Update 2020: The centre has been closed.

On my first visit to Berlin, apart from extensive sightseeing, I absolutely wanted to visit the Osho Studio, run by Krisana and Ali. It happens that it is just a stone’s throw away from my nephew’s flat where I am staying. (In fact, said nephew has been meditating with them since the beginning of the year.) But also for those living further away in Berlin it is easy to reach: hop on a U-Bahn (U12 direction Warschauer Platz), get off at Schlesisches Tor, walk 200 m along the Schlesische Strasse, turn into No. 38 and in the third inner courtyard turn to the right. There a modern block with a sophisticated entrance awaits you. Press on the bell for Osho Studio and the door opens with a buzz. I am early to arrive. Krisana welcomes me by name, she must have expected me as I had signed up on Facebook to the kundalini drop-in this Monday evening.
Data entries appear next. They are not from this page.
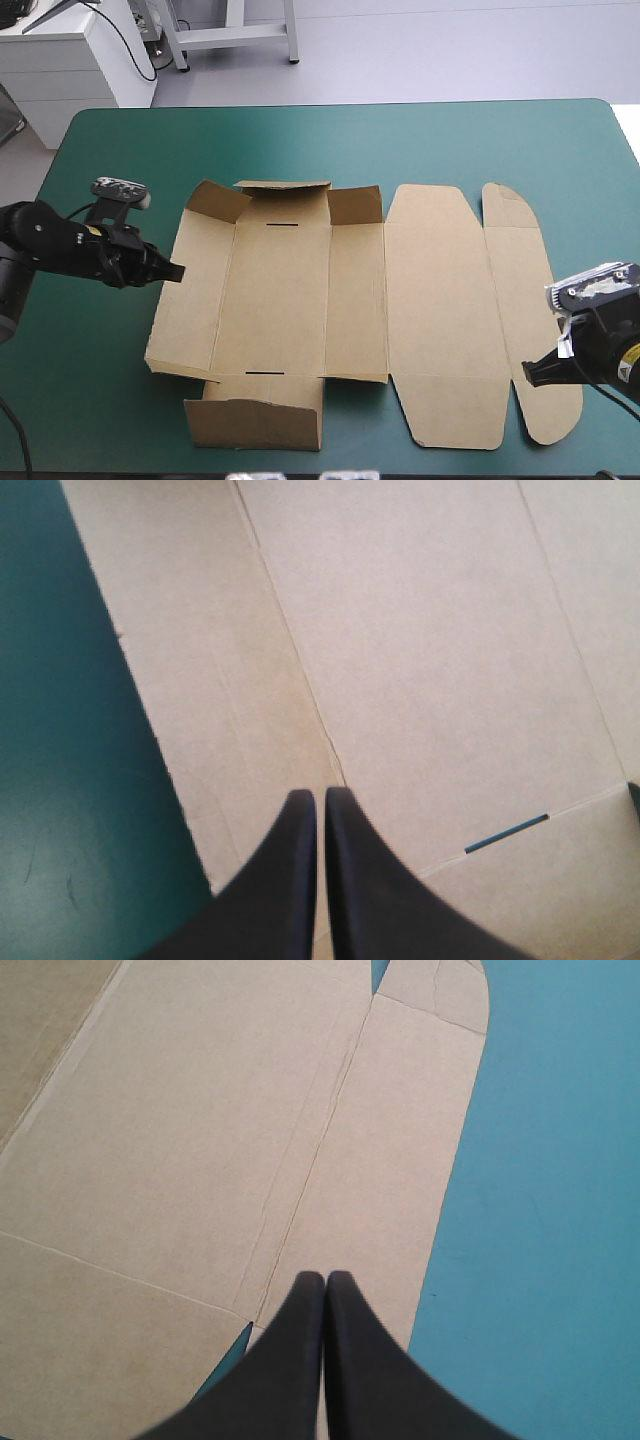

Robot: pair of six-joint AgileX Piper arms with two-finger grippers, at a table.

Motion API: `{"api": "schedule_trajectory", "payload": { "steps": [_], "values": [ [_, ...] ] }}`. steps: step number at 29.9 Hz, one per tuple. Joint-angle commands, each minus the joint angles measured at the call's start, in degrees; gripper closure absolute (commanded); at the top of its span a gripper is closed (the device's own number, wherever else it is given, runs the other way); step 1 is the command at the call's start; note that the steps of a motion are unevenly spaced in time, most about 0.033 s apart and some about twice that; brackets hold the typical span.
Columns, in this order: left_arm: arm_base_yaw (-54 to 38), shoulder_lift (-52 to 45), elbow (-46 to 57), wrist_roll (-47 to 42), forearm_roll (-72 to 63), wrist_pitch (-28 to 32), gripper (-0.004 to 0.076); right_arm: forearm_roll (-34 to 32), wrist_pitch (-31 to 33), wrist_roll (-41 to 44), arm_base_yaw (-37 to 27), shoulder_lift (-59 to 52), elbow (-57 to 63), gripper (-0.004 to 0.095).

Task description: Fold the box

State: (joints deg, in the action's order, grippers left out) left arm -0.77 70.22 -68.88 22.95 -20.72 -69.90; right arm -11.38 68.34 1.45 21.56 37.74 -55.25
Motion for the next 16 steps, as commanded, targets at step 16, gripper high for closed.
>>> {"api": "schedule_trajectory", "payload": {
  "steps": [16],
  "values": [
    [-21.79,2.72,-1.79,4.25,-2.75,-3.99,0.0544,-1.23,-4.13,-1.45,0.1,0.05,0.2,0.0923]
  ]
}}
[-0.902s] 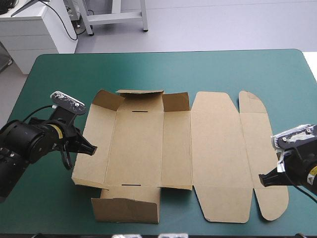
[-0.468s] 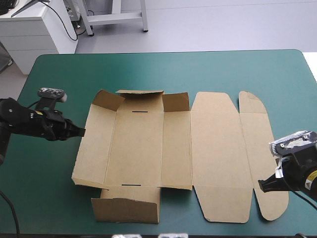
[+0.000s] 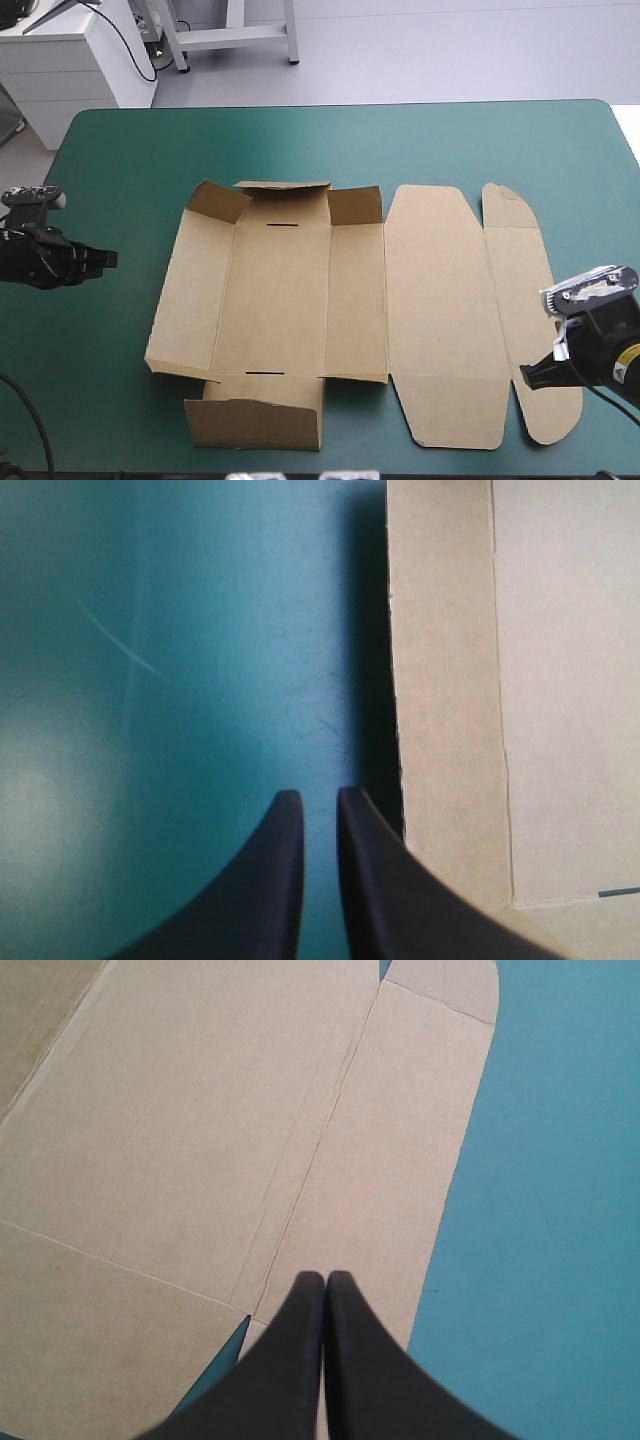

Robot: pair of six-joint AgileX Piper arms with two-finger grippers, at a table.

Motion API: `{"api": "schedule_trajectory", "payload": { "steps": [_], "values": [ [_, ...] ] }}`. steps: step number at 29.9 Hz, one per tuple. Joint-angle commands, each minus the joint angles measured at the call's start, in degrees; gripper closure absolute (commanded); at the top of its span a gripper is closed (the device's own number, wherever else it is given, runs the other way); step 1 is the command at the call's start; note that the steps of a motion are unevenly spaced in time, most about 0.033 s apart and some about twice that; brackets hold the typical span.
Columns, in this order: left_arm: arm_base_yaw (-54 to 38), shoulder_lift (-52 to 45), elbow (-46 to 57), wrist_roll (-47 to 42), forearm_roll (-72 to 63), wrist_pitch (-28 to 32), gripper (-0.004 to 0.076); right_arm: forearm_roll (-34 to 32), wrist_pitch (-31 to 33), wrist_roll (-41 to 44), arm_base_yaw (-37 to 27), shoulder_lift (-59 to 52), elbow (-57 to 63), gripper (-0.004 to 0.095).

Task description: Fold the box

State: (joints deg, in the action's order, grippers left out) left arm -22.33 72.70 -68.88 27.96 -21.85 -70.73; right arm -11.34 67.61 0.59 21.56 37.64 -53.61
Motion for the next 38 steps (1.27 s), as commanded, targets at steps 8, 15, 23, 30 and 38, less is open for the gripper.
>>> {"api": "schedule_trajectory", "payload": {
  "steps": [8,15,23,30,38],
  "values": [
    [-0.11,7.4,-1.33,-1.49,-4.02,-3.17,0.0274,-1.05,-3.4,-0.93,0.1,0.14,-1.43,0.0923],
    [-0.11,13.41,4.35,2.92,-13.43,-3.57,0.0274,-1.05,-4.06,-0.93,0.1,0.14,-1.43,0.0923],
    [-0.11,14.26,13.12,8.59,-18.35,-3.57,0.0274,-1.05,-5.07,-0.93,0.1,0.14,-1.43,0.0924],
    [-0.01,14.26,16.58,10.63,-22.72,-3.57,0.0274,-0.81,-5.32,-0.93,0.1,0.14,-1.43,0.0923],
    [0.39,14.26,16.72,9.6,-22.61,-3.57,0.0274,-0.81,-5.32,-0.59,0.1,0.14,-1.43,0.0924]
  ]
}}
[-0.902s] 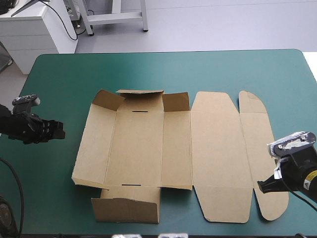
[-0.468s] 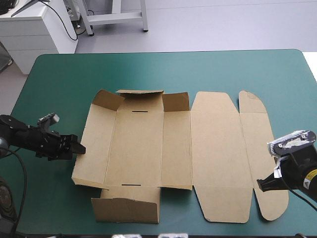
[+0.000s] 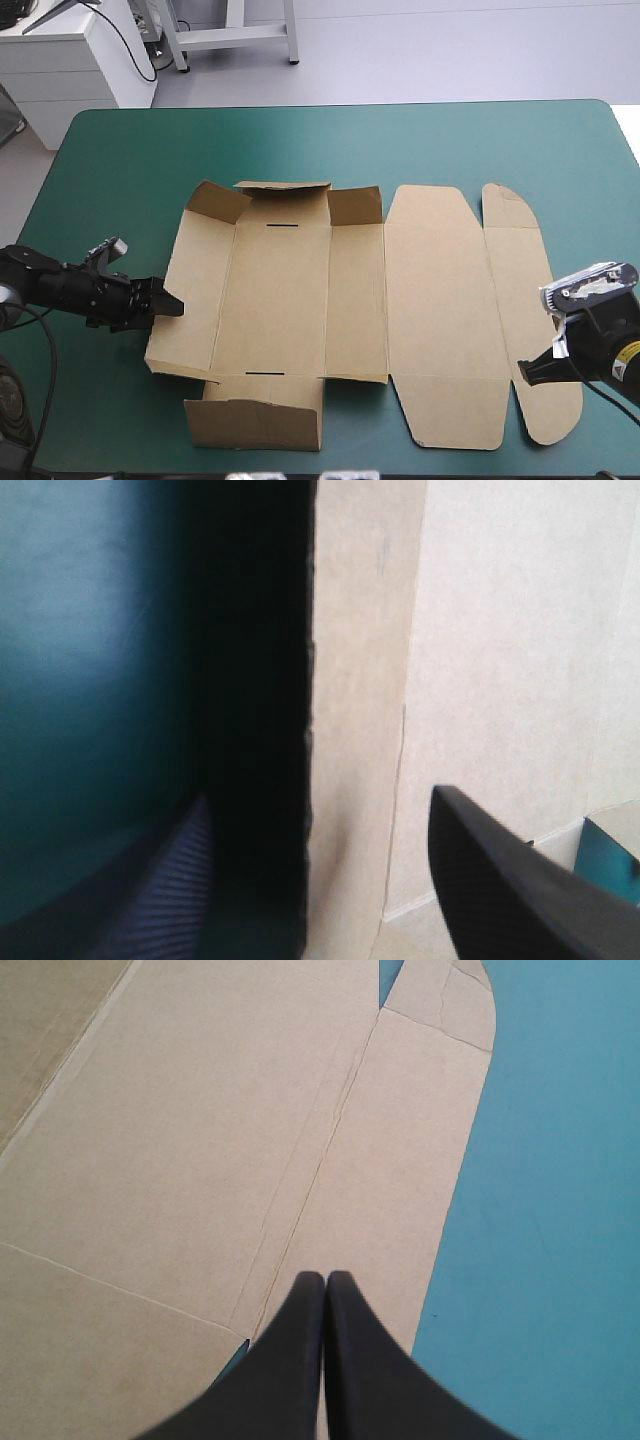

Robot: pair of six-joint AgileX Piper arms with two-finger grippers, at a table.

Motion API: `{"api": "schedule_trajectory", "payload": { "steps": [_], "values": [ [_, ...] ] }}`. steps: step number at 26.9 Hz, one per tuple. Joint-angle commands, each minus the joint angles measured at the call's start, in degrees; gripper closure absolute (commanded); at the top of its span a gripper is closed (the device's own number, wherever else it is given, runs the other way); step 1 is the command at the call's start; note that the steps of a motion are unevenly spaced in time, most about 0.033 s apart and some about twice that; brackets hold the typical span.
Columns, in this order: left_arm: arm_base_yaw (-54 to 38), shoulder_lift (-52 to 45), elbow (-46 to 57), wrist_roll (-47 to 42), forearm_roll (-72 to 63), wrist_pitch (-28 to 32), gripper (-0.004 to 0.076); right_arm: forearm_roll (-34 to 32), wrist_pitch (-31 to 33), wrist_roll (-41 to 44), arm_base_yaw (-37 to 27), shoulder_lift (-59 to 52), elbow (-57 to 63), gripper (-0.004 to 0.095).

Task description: Fold the box

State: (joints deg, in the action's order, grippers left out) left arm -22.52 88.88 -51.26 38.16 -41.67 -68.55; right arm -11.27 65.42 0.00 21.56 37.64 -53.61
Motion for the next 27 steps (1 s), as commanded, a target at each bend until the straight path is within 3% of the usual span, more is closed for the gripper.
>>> {"api": "schedule_trajectory", "payload": {
  "steps": [1,10,20,27],
  "values": [
    [1.02,-1.92,-0.62,-0.6,-2.52,-5.75,0.0274,-0.88,-3.13,0.0,0.1,0.14,-1.43,0.0924],
    [3.68,-1.92,1.2,-2.11,-3.05,-2.15,0.03,-0.88,-3.13,0.0,0.1,0.14,-1.43,0.0924],
    [3.68,-1.92,1.7,-3.01,-3.86,-2.29,0.071,0.0,-3.24,0.0,0.1,0.14,-1.43,0.0924],
    [3.68,-1.92,1.7,3.4,-7.98,-0.13,0.0731,0.0,-3.24,0.0,0.1,0.14,-1.43,0.0923]
  ]
}}
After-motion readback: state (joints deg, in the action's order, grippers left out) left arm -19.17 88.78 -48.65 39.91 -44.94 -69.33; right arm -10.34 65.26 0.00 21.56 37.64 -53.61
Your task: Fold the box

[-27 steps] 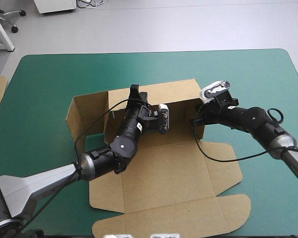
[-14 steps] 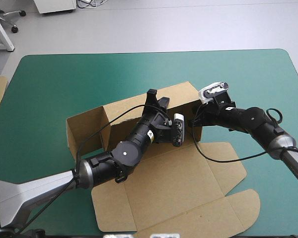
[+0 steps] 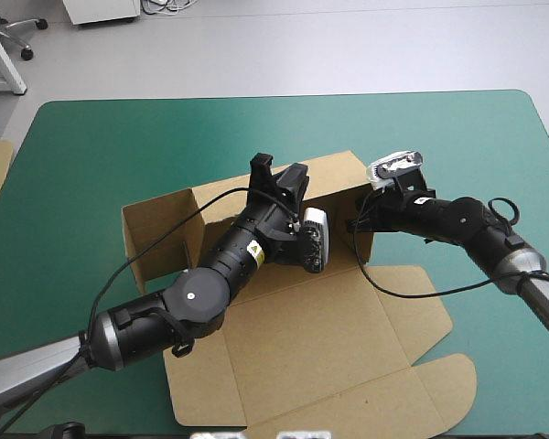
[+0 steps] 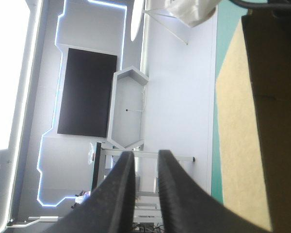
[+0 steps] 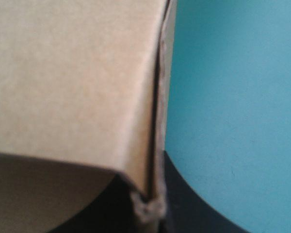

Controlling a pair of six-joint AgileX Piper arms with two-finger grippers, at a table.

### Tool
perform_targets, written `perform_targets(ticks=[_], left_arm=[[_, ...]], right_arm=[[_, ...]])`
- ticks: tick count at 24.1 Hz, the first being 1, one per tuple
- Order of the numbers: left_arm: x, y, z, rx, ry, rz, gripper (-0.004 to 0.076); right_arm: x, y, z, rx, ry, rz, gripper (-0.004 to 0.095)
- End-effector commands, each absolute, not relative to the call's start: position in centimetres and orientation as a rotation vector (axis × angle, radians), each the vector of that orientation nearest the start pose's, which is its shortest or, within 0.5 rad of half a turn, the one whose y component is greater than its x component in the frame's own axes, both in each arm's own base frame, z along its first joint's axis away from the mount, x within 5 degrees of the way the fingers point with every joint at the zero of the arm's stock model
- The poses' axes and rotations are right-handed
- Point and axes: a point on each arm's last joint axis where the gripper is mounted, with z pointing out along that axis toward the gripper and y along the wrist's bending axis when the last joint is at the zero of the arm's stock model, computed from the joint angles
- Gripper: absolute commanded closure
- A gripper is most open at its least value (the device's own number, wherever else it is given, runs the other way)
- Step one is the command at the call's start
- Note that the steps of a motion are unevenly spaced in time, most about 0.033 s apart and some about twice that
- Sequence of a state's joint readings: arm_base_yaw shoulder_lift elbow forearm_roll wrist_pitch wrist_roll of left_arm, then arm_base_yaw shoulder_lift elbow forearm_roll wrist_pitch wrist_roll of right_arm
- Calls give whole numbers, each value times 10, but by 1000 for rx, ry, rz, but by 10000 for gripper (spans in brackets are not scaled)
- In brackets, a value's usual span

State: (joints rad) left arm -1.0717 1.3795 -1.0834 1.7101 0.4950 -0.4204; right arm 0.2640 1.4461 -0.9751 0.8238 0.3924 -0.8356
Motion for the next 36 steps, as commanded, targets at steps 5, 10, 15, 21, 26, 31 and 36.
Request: perform_targets(ticks=[5,10,15,21,26,31,36], left_arm=[[196,-221,424,1240,931,665,626],[249,-162,463,1085,995,679,677],[289,-74,465,828,1233,840,706],[300,9,457,327,1505,806,708],[298,48,424,0,1726,716,709],[291,58,378,-168,1937,684,708],[279,57,329,-307,2154,594,708]], right_arm=[[294,106,297,-479,2128,438,942],[294,106,297,-481,2130,437,942],[294,105,296,-460,2147,439,942],[294,102,294,-423,2181,416,942],[294,101,293,-371,2201,418,941],[294,101,293,-339,2211,435,941],[298,89,302,-284,2248,443,940]])
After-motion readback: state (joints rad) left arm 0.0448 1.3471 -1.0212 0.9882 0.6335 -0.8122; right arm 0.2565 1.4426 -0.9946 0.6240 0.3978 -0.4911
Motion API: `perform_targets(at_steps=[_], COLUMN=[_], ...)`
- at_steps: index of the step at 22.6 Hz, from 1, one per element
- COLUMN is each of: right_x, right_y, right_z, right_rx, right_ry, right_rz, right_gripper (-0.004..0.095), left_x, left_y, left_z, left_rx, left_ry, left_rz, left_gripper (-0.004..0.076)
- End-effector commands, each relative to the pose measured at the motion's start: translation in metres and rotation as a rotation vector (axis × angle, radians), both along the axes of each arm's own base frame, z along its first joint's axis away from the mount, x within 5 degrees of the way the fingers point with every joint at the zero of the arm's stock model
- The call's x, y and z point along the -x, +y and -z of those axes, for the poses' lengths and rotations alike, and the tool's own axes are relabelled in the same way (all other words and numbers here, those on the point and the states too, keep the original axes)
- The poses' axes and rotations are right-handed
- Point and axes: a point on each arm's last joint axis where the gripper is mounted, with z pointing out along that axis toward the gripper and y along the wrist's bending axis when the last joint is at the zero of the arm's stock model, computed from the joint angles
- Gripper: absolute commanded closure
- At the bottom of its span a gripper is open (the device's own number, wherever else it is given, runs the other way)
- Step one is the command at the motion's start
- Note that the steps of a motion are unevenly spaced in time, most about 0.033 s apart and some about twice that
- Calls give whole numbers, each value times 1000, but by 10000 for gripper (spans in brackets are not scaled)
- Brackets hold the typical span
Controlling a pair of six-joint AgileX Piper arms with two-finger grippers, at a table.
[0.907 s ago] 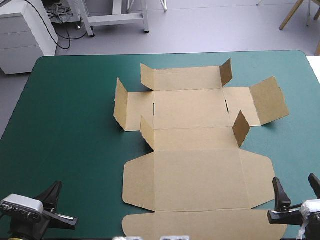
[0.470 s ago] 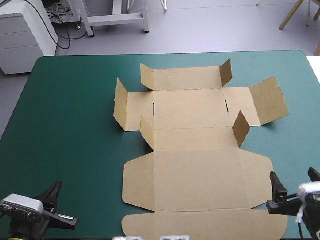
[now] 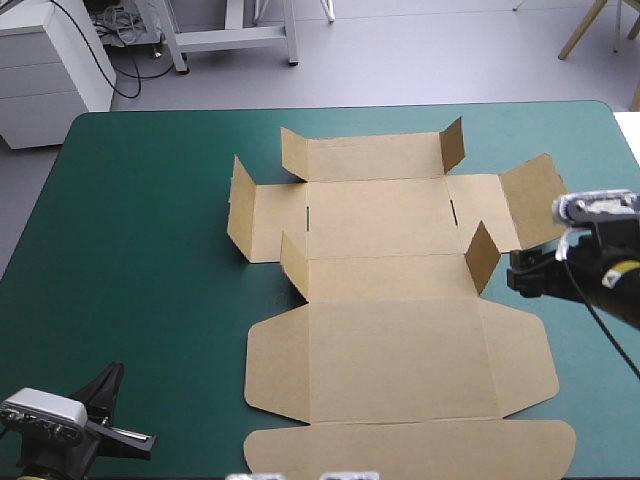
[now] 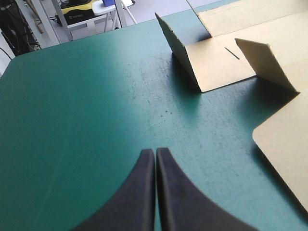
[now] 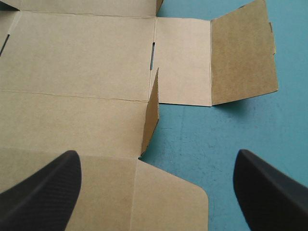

The contrast to the dark road, littered with thousands of autumn leaves and horse chestnuts on the wet pavement, could not have been starker. A modern place welcomes me in subdued lighting. I am invited to take a seat on a comfortable sofa (and rest my tired legs) and look around. A golden metallic backdrop, originally part of a theatre set, covers one wall, and in front of me Krisana is busy brewing Yogi tea on an antique baroque sideboard (brought over from the States, she tells me). I sip the tea from a small fluted Arabic tea glass and discover below the glass table a set of Osho’s books, ready for those arriving early or for those who want to linger for a while after the meditation.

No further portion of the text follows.